William Mason Bennett (July 11, 1869 in Nashville, Tennessee – January 16, 1930 in Manhattan, New York City) was an American lawyer and politician from New York.

==Life==
He graduated from Oberlin College in 1890, and from Columbia Law School in 1893.

Bennett was a member of the New York State Assembly (New York County, 15th D.) in 1908, 1909 and 1910.

He was a member of the New York State Senate (18th D.) in 1915 and 1916. In 1916, he ran in the Republican primary election for Governor of New York, but was defeated by the incumbent Governor Charles S. Whitman.
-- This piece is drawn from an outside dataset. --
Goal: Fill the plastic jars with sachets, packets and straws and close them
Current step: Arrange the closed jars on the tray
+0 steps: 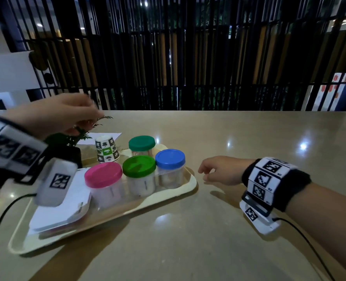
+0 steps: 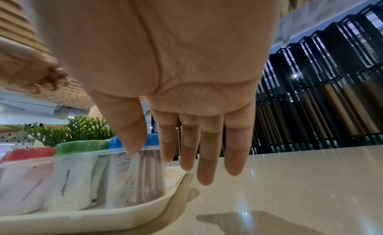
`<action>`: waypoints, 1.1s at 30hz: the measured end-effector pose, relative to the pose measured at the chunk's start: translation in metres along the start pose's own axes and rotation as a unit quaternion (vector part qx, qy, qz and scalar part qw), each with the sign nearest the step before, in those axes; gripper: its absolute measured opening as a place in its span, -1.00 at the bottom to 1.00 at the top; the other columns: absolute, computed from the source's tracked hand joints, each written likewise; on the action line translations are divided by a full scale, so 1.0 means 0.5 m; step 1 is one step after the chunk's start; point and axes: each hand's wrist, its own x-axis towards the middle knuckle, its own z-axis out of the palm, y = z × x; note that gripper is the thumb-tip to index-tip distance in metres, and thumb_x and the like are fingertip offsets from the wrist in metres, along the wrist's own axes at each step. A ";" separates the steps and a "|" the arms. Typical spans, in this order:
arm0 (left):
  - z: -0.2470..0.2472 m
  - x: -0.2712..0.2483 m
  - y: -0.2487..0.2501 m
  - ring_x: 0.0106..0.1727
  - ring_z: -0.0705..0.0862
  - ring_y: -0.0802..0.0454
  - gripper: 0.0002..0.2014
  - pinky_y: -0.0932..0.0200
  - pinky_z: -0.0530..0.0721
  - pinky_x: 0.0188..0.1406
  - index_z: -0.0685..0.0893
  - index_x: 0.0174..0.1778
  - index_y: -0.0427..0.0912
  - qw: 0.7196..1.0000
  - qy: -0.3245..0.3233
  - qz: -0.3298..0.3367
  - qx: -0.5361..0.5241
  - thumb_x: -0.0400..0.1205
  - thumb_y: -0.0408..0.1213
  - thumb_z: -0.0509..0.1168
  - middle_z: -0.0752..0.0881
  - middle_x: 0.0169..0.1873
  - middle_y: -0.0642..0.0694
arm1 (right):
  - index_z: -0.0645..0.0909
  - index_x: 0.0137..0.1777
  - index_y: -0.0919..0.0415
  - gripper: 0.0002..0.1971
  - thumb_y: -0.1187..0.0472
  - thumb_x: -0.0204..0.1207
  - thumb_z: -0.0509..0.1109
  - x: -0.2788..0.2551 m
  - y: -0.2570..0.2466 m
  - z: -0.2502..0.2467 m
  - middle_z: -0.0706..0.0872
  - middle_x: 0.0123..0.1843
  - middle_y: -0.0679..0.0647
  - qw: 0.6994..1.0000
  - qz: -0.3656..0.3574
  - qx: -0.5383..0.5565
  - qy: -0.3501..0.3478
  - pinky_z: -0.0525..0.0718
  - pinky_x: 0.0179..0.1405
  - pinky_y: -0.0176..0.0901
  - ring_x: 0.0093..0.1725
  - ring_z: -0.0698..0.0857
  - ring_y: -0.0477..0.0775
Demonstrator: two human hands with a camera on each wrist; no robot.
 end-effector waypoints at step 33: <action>0.077 0.002 -0.353 0.32 0.57 -0.43 -0.01 -0.34 0.60 0.30 0.42 0.52 -0.21 0.927 -0.073 -0.342 -0.136 0.22 0.23 0.47 0.53 0.38 -0.38 | 0.50 0.49 0.02 -0.60 0.11 0.66 0.23 0.036 0.047 0.040 0.52 0.48 0.00 0.993 0.006 -0.113 -0.044 0.40 0.41 -0.16 0.43 0.50 0.04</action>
In 1917, Bennett won the Republican nomination for Mayor of New York City, defeating the incumbent Mayor John Purroy Mitchel. At the New York City mayoral election, 1917, Bennett came in fourth, behind Democrat John F. Hylan, Mitchel (who ran as an Independent) and Socialist Morris Hillquit.

In 1918 and 1920, Bennett ran in the Republican primaries for Lieutenant Governor of New York, but was defeated twice again.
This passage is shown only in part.